Audio coding formats

A variety of audio coding formats have been developed to promote high fidelity and reduced size. In general, audio codecs belong to two main categories lossless and lossy. The former represents uncompressed and compressed format where is always possible to reconstruct the original information, similarly to ZIP archives. The latter includes all codecs that remove redundant information with the purpose of reducing the file size. Let’s list some example supported by our Broadcasters.

  • WAV consists of a multitude of lossless formats. Generically, a WAV file contains a RIFF header and a body where data may be stored without transformations. For example, the linear PCM stores data as-is in a linear format. However, WAV may contain samples that are not sampled linearly, as ADPCM, G.711 (µ-law, A-law), or G.722 ADPCM. Those techniques are particularly interesting for voice transmission.
  • MP3 is probably the most common coding format for digital audio. It is lossy, means that is not possible to reconstruct the original signal, or in other words, the compression loses information. Typically, the lost information is inaudible to the majority of the common ears.
  • Vorbis is conceptually similar to the MP3, with the difference that it has been developed to be royalty-free. However, even if Vorbis frames may exist alone, OGG container encapsulates Vorbis frames generating the common Ogg Vorbis format.
  • FLAC is a lossless compressed format. This means that the compression does not lose information similar to a ZIP archive. Unfortunately, although FLAC reduces the final size, it remains bigger than MP3 or Vorbis.
  • AAC is an advanced version of the MP3 coding format often used for HTTP streams in conjunction with IceCast or ShoutCast.

Particular consideration must be taken for OGG. It is not an audio codec but a multimedia container. OGG is often associated with Vorbis but it can encapsulate several formats. Many radio stations that use FLAC encapsulates FLAC frames into OGG frames.

What should I use?

Such as an Engineer, the answer is: depend!
Users have different exigences, therefore, a solution valid for everybody does not exist. However, there are common use cases that combine different needs.

  • One to many listeners.
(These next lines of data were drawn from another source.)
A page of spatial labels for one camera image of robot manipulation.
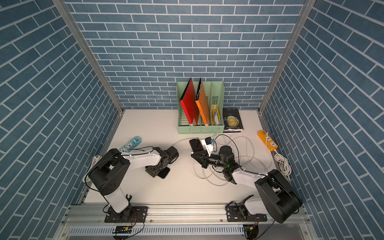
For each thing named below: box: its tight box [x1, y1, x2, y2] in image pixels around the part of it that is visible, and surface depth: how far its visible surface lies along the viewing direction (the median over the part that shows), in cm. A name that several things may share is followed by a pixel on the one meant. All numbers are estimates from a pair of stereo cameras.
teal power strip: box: [119, 136, 142, 153], surface depth 99 cm
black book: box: [222, 108, 244, 133], surface depth 114 cm
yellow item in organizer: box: [212, 105, 221, 125], surface depth 114 cm
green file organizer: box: [176, 81, 225, 135], surface depth 108 cm
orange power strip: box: [257, 130, 279, 152], surface depth 100 cm
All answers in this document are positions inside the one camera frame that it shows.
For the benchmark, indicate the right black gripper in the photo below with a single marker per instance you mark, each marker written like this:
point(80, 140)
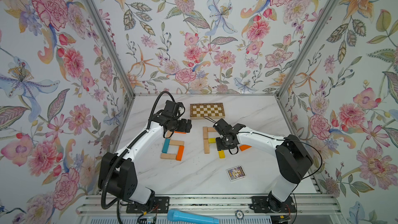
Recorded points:
point(218, 145)

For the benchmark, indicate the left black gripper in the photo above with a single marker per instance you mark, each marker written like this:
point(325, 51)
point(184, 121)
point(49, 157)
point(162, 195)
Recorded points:
point(183, 125)

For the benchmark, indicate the yellow block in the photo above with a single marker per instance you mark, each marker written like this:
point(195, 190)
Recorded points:
point(221, 154)

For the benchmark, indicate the teal wooden block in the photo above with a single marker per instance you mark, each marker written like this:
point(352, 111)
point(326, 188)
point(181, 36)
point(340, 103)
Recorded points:
point(166, 146)

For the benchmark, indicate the orange block front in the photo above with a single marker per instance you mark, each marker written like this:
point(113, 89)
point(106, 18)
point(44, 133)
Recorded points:
point(180, 153)

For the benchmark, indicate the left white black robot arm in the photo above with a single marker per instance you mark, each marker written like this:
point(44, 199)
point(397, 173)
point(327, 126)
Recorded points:
point(118, 178)

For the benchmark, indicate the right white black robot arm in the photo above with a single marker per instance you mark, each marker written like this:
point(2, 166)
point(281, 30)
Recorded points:
point(293, 159)

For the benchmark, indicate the playing card box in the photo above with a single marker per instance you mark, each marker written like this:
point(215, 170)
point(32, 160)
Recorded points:
point(236, 173)

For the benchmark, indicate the wooden chessboard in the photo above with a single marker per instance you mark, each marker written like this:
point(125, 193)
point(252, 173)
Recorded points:
point(212, 110)

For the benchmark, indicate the blue microphone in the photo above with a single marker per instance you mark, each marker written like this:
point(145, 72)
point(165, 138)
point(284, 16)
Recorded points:
point(178, 216)

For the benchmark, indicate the aluminium front rail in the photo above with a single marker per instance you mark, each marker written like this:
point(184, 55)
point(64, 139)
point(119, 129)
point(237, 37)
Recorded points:
point(306, 204)

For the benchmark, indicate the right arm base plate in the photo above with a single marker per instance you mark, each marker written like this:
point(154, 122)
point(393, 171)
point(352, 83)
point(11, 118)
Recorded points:
point(266, 204)

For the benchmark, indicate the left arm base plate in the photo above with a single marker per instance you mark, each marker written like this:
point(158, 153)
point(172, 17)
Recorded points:
point(158, 205)

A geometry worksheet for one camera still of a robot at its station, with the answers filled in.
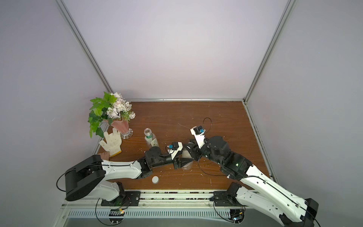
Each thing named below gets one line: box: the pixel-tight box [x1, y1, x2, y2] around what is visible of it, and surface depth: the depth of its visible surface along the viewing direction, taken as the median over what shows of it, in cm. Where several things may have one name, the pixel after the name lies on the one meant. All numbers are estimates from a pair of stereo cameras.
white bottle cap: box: [151, 175, 160, 185], surface depth 81 cm
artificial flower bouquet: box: [87, 91, 136, 139], surface depth 77 cm
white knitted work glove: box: [99, 127, 122, 157], surface depth 97 cm
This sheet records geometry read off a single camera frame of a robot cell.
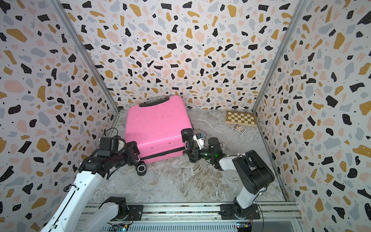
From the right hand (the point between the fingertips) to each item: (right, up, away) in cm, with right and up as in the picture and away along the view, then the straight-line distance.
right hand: (186, 153), depth 85 cm
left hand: (-25, +2, -8) cm, 27 cm away
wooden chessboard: (+41, +22, +29) cm, 55 cm away
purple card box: (+39, +13, +25) cm, 48 cm away
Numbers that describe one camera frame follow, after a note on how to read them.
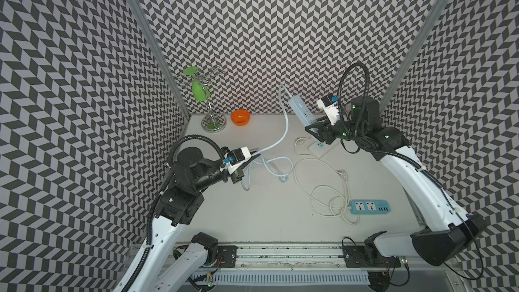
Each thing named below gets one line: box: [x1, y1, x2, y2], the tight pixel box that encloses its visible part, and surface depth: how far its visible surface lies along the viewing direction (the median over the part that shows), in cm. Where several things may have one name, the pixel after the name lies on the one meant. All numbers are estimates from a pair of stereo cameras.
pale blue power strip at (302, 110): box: [288, 94, 317, 128], surface depth 68 cm
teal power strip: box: [350, 199, 392, 215], surface depth 84 cm
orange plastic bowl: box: [231, 109, 251, 127], surface depth 115 cm
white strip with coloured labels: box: [308, 139, 338, 158], surface depth 102 cm
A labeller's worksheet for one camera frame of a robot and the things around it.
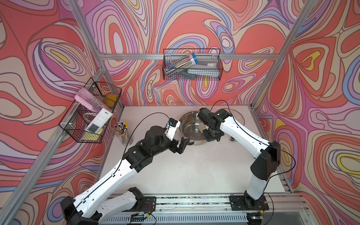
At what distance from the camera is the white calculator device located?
0.69 meters

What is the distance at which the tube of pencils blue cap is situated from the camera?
31.4 inches

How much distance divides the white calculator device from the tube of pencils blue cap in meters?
0.39
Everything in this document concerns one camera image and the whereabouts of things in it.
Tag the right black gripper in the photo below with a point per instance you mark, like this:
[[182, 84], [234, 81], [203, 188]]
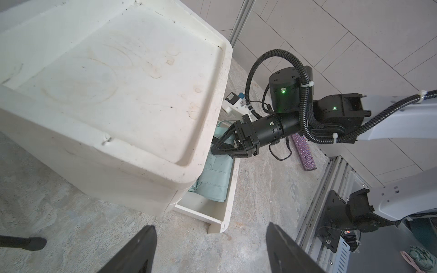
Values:
[[243, 139]]

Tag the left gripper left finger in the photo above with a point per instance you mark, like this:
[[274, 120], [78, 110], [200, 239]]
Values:
[[136, 256]]

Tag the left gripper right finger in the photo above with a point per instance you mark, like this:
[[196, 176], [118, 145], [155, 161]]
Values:
[[285, 255]]

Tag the green umbrella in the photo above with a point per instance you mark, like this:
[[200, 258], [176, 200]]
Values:
[[213, 183]]

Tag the white three-drawer cabinet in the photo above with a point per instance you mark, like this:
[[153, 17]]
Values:
[[120, 98]]

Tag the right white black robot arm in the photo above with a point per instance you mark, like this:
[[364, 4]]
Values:
[[345, 118]]

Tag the spare pink umbrella outside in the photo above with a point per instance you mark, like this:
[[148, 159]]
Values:
[[411, 262]]

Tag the spare green umbrella outside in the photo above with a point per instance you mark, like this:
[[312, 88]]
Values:
[[425, 261]]

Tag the purple glitter bottle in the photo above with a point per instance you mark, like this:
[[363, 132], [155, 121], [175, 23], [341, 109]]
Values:
[[304, 152]]

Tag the black perforated music stand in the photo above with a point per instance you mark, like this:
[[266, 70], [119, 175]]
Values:
[[30, 244]]

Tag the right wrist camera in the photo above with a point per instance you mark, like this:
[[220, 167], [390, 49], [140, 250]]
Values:
[[235, 105]]

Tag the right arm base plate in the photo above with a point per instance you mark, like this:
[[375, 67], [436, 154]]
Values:
[[333, 221]]

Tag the aluminium mounting rail frame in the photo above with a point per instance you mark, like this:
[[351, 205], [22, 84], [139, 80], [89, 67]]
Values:
[[339, 176]]
In many use cases, you don’t need a sync between listeners especially if those listeners are located all over the world. Moreover, you may prefer the flexibility to join and leave the stream. In this case, an HTTP stream distributed by a relay server running IceCast or ShoutCast may represent the perfect scenario. This case represents the perfect scenario for shop, museum, theaters themed listeners.
  • Synced listeners. Sometimes, you want to add many listeners in the same environment. In that case, an RTP or RTSP represents the best candidate. But be careful, making synced audio is an art! Although two devices may be in perfect sync, means they playback the same audio in the same instant, a human listener, may perceive a frustrating echo effect due to the delay introduced by a sound wave that leaves the woofer and arrives in the human ear. The Broadcasters have a fine-tunable delay to compensate for physical delay propagation.